Copy every line of the data that includes the string "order".

* * * *

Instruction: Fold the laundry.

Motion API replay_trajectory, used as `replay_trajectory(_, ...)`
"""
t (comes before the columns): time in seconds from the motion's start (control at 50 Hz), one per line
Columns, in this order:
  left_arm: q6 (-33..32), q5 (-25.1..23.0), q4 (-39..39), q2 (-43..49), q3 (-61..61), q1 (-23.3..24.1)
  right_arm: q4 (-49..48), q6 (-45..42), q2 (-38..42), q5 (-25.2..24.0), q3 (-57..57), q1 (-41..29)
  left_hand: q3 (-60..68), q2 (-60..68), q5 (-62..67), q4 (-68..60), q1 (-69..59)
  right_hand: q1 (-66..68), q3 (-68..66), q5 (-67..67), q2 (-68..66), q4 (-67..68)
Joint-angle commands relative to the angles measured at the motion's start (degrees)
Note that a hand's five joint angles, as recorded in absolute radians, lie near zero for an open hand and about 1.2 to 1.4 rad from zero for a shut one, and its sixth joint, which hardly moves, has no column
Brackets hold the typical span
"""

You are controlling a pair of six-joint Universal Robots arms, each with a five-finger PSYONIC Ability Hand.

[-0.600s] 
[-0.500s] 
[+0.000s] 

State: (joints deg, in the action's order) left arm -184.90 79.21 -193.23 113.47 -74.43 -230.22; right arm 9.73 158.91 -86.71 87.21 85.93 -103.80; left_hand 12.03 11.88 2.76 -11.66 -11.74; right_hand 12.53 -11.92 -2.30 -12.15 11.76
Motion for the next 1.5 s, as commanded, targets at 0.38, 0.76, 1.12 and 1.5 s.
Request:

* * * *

> Task answer
Columns, in this order:
State: (joints deg, in the action's order) left arm -184.90 79.21 -193.23 113.47 -74.43 -230.22; right arm 9.73 158.91 -86.71 87.21 85.93 -103.80; left_hand 12.03 11.88 2.76 -11.66 -11.74; right_hand 12.53 -11.92 -2.30 -12.15 11.76

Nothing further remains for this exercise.